ERROR: Unsatisfiable requirements detected for package WeakRefStrings [ea10d353]:
 WeakRefStrings [ea10d353] log:
 ├─possible versions are: 0.5.1-1.4.2 or uninstalled
 ├─restricted by compatibility requirements with CSV [336ed68f] to versions: 1.2.0-1.4.2
 │ └─CSV [336ed68f] log:
 │   ├─possible versions are: 0.3.0-0.10.9 or uninstalled
 │   └─restricted to versions 0.9.0 by an explicit requirement, leaving only versions 0.9.0
 └─restricted by compatibility requirements with IndexedTables [6deec6e2] to versions: 0.5.1-0.6.2 — no versions left  
   └─IndexedTables [6deec6e2] log:
     ├─possible versions are: 0.7.4-1.0.0 or uninstalled
     └─restricted to versions * by an explicit requirement, leaving only versions 0.7.4-1.0.0

Thanks Bogumił

If I’m reading correctly, once compiled, IndexedTables does the query maybe 2* faster than DataFrames. which is good but nothing like the 200* speed up you can get with a GroupedDataFrame.
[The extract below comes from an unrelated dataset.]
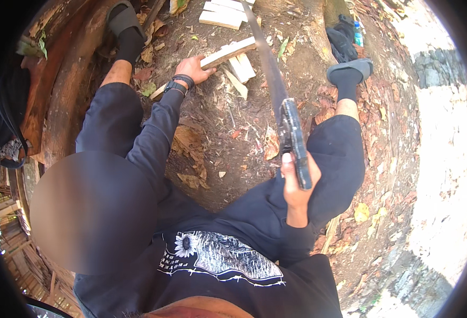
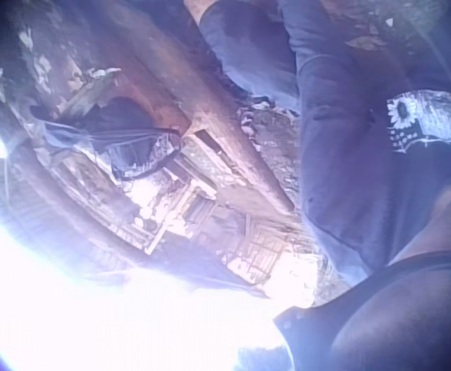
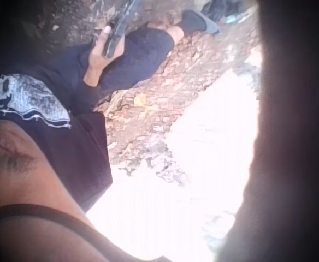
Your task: The person sits on the ground and uses a hand saw to cut small pieces of wood. They hold the wood with their left hand and saw with their right hand, creating smaller segments that are placed on the ground.
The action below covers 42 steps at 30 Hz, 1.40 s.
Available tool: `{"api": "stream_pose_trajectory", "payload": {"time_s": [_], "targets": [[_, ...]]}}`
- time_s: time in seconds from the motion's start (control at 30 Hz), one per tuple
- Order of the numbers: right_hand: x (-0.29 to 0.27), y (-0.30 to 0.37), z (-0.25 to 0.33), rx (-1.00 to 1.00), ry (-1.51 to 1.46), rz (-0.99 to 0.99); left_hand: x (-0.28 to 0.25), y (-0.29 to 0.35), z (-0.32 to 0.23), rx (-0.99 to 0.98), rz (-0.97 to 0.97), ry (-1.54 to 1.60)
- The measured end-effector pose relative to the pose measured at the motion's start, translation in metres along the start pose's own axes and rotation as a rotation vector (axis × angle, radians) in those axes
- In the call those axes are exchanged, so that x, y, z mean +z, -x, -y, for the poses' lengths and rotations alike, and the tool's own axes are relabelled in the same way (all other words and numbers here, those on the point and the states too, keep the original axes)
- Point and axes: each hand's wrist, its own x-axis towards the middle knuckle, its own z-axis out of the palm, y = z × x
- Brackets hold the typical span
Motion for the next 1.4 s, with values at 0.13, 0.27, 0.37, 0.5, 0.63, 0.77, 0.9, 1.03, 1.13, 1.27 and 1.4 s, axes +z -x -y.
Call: {"api": "stream_pose_trajectory", "payload": {"time_s": [0.13, 0.27, 0.37, 0.5, 0.63, 0.77, 0.9, 1.03, 1.13, 1.27, 1.4], "targets": [[0.023, -0.001, -0.020, -0.051, 0.170, 0.091, 0.005, 0.004, -0.005, 0.023, -0.033, 0.000], [0.047, -0.005, -0.035, -0.079, 0.286, 0.089, 0.010, 0.005, -0.001, 0.044, -0.074, -0.062], [0.056, -0.009, -0.043, -0.133, 0.372, 0.113, 0.011, 0.005, -0.001, 0.040, -0.072, -0.049], [0.064, -0.013, -0.042, -0.172, 0.407, 0.094, 0.010, 0.005, -0.004, 0.014, -0.039, -0.048], [0.062, -0.013, -0.049, -0.192, 0.473, 0.130, 0.010, 0.005, 0.001, 0.042, -0.087, -0.028], [0.069, -0.019, -0.064, -0.176, 0.410, 0.104, 0.010, 0.005, 0.000, 0.069, -0.114, -0.015], [0.090, -0.034, -0.075, -0.191, 0.317, 0.100, 0.009, 0.000, 0.004, 0.034, -0.095, -0.038], [0.099, -0.048, -0.091, -0.167, 0.354, 0.171, 0.012, 0.000, 0.006, 0.039, -0.098, -0.046], [0.121, -0.052, -0.072, -0.150, 0.290, 0.169, 0.012, 0.002, 0.004, 0.038, -0.097, -0.047], [0.109, -0.056, -0.082, -0.228, 0.387, 0.186, 0.006, 0.001, -0.005, 0.039, -0.058, -0.046], [0.079, -0.036, -0.074, -0.156, 0.399, 0.203, 0.012, -0.006, 0.000, 0.035, -0.050, -0.057]]}}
I was hoping to feed a data-stream into a GDF with push!

Perhaps the best approach is to push! the data onto a separate DF then periodically create a merged GDF and start a new empty DF.

You might also want to consider GitHub - andyferris/AcceleratedArrays.jl: Arrays with acceleration indices as column type if you really need fast lookup.